The makeup of the shoreline has changed over time. All of Destin, for
example, was once an offshore island. Storms, wind-driven sand and sea
level changes prompted a gradual transformation into a peninsula.
Human history began with Native Americans about 12,000 years ago. Early
paleo Indians were largely nomadic hunters who fished and followed game
herds. Eventually, when agriculture was introduced, native people
established large villages and ceremonial complexes. Remnants still
exist. Modern-day visitors can tour a large
Temple Mound Museum in downtown Fort Walton Beach. The 17-foot tall
mound, one of the largest along the Gulf Coast, was created by an
estimated half-a-million basket-loads of earth.

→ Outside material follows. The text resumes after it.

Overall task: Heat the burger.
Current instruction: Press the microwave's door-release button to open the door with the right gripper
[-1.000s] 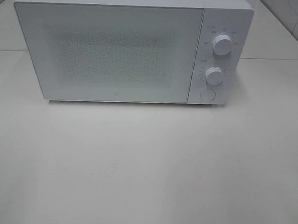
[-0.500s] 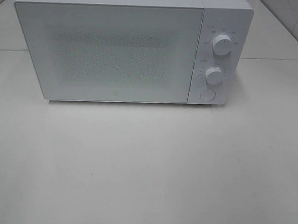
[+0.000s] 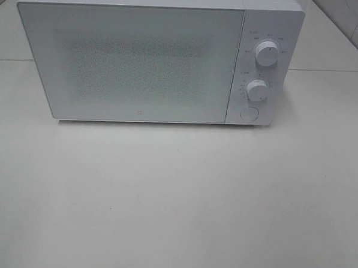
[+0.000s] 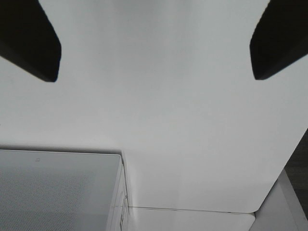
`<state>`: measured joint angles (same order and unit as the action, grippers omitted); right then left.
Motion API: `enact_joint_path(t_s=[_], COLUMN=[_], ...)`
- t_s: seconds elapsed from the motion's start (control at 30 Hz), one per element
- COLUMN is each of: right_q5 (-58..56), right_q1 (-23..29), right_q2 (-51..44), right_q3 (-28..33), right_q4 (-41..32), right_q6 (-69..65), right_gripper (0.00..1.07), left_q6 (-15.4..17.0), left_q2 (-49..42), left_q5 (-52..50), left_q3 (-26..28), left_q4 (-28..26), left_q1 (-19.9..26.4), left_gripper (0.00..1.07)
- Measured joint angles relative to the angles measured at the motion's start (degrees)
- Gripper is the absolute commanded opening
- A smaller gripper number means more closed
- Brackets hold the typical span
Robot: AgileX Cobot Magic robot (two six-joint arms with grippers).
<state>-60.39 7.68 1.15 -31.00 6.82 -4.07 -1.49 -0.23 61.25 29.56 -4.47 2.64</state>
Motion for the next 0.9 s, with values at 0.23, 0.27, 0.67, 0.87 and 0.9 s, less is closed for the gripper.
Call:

During the Civil War, Confederate soldiers used the mound area as an
encampment in order to guard part of the Santa Rosa Sound known as “The
Narrows.” Soldiers set up a tent to display artifacts found in the
mound, but Union troops set it ablaze. Once known as Brooks Landing and
Camp Walton, the town was named Fort Walton in 1932 when a Civil War
cannonball was unearthed from the temple mound. Tourism became popular
and the town’s population grew by 700 percent between 1950 and 1970.

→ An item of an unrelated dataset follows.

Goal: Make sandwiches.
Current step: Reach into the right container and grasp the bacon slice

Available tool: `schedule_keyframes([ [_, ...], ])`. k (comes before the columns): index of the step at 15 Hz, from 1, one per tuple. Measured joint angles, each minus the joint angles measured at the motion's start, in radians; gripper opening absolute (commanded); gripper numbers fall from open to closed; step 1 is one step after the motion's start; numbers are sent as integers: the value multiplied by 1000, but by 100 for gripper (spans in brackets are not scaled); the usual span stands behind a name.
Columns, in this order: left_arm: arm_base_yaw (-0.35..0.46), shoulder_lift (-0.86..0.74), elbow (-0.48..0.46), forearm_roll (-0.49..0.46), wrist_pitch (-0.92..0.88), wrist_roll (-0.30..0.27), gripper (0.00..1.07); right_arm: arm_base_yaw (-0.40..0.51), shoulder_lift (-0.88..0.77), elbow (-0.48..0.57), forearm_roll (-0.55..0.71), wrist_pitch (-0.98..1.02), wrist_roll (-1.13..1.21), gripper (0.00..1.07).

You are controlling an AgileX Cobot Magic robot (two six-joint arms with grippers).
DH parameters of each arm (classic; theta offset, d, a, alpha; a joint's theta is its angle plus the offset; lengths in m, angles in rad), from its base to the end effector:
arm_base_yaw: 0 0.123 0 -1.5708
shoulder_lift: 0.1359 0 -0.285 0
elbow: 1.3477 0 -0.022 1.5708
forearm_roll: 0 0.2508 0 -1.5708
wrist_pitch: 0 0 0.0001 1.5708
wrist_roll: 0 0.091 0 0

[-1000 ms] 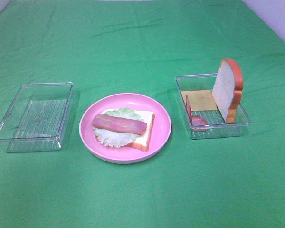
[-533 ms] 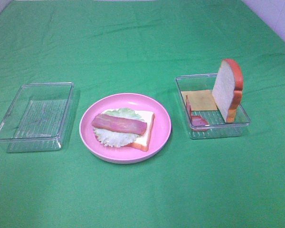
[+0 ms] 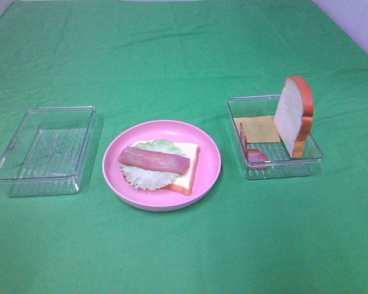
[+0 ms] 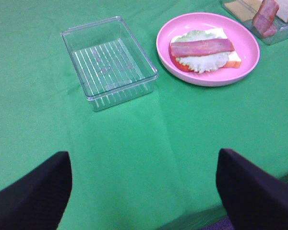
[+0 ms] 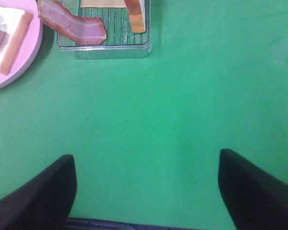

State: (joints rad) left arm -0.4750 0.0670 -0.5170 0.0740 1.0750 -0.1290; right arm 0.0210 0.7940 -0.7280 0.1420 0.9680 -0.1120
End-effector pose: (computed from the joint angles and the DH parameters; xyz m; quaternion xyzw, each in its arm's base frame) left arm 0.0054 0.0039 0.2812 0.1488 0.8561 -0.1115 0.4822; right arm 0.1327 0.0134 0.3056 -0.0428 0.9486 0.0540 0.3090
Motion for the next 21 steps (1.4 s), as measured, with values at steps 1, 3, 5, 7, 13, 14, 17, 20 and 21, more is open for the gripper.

The town of Destin, named after an early fishing captain, eventually
followed with a huge growth spurt. Once a quiet fishing village, the
first condominiums framed the skyline in the 1980s, and the cranes are
still at work. While about 12,000 people call Destin their year round
home, the population swells to 40,000 during the tourist season. More
than 80 percent of the Emerald Coast’s 4.5 million annual visitors are
directly attributed to Destin.
In this segment, paddlers will continue through Santa Rosa Sound and
eventually emerge into Choctawhatchee Bay and the Gulf of Mexico.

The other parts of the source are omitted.